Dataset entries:
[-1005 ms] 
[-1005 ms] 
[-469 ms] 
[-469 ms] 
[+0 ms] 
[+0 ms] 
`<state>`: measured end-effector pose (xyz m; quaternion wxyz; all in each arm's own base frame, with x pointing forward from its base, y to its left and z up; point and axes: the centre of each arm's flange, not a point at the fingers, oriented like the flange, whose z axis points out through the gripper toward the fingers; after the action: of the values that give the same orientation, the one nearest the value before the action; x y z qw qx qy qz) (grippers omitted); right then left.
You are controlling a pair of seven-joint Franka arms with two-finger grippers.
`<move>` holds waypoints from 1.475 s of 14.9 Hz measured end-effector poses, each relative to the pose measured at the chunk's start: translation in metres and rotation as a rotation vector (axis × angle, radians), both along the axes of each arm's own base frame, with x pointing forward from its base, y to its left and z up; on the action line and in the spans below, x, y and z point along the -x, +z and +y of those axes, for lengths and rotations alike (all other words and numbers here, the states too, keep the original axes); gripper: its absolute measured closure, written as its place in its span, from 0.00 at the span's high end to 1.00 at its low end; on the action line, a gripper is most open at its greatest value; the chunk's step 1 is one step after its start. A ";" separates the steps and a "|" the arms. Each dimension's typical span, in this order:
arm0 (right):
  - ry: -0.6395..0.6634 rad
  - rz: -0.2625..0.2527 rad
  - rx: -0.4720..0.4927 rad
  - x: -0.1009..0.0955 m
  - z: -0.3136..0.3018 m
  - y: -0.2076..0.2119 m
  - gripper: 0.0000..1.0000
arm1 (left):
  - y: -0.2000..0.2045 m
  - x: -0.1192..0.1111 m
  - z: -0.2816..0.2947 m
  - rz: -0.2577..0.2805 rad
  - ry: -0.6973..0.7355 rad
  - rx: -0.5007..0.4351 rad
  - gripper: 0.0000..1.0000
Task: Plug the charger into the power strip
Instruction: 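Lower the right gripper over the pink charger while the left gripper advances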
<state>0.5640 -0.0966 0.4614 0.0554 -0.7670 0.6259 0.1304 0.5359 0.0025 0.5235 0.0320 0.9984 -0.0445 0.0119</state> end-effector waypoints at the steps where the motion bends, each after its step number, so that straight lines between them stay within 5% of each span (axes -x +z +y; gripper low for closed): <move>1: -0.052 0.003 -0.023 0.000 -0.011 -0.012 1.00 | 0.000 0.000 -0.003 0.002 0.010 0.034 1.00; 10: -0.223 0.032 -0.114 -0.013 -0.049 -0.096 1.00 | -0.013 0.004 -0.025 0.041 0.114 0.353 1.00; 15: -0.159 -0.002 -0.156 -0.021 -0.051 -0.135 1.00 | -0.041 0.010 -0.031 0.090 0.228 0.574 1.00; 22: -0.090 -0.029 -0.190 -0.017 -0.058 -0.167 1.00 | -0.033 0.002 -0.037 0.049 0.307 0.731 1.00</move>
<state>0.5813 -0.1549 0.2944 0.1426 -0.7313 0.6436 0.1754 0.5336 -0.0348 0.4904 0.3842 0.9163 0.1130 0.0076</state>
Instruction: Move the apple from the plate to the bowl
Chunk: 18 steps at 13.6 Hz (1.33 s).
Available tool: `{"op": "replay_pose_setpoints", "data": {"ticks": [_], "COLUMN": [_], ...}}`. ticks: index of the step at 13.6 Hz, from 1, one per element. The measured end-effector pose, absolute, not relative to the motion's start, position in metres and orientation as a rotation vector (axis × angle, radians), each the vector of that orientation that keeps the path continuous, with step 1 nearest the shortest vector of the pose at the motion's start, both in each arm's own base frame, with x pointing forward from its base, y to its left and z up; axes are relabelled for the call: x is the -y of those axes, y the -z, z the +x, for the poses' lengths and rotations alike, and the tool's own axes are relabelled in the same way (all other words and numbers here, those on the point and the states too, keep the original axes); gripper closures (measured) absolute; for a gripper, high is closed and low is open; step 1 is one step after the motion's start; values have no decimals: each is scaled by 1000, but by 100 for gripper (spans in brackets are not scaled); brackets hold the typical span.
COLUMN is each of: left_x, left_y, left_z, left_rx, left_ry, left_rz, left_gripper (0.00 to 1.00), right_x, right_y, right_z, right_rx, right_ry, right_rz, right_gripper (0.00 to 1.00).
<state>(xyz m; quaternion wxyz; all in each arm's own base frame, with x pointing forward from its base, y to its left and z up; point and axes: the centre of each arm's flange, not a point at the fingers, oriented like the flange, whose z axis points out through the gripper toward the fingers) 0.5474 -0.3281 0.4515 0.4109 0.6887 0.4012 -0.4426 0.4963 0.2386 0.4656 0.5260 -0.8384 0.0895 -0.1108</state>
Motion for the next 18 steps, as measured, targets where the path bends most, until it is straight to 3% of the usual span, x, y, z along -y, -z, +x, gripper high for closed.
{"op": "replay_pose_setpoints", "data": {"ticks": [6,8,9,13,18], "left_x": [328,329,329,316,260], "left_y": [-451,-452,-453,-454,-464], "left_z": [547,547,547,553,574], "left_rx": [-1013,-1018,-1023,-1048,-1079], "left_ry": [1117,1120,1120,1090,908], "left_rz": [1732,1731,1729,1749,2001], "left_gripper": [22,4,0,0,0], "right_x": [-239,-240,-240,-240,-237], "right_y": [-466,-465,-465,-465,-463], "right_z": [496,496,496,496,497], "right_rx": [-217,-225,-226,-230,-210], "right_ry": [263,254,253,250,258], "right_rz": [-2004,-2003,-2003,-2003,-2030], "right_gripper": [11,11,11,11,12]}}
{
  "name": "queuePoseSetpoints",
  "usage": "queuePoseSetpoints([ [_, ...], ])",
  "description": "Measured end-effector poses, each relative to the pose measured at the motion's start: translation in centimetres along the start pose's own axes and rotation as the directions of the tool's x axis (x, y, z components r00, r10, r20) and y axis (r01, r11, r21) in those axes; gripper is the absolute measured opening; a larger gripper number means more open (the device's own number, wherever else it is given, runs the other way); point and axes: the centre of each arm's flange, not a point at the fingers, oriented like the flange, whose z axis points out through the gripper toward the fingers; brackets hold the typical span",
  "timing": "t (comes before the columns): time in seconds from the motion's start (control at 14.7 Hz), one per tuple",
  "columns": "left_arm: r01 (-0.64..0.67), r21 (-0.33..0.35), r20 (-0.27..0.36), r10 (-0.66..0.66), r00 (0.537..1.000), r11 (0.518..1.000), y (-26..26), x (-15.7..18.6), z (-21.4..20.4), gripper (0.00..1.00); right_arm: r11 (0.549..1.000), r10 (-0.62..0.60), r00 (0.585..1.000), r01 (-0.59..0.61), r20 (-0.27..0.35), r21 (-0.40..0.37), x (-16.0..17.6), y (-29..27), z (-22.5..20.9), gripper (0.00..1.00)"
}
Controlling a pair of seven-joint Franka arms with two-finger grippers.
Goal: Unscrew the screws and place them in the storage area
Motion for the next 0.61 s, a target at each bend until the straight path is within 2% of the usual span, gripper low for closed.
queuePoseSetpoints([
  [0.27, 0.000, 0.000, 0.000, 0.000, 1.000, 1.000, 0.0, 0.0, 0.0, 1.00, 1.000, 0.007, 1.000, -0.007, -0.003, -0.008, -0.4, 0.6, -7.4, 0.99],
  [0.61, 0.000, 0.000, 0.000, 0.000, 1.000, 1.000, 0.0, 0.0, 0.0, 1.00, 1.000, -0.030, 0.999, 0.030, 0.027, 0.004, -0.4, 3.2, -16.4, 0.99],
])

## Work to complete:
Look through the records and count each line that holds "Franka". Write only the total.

## Task answer:
2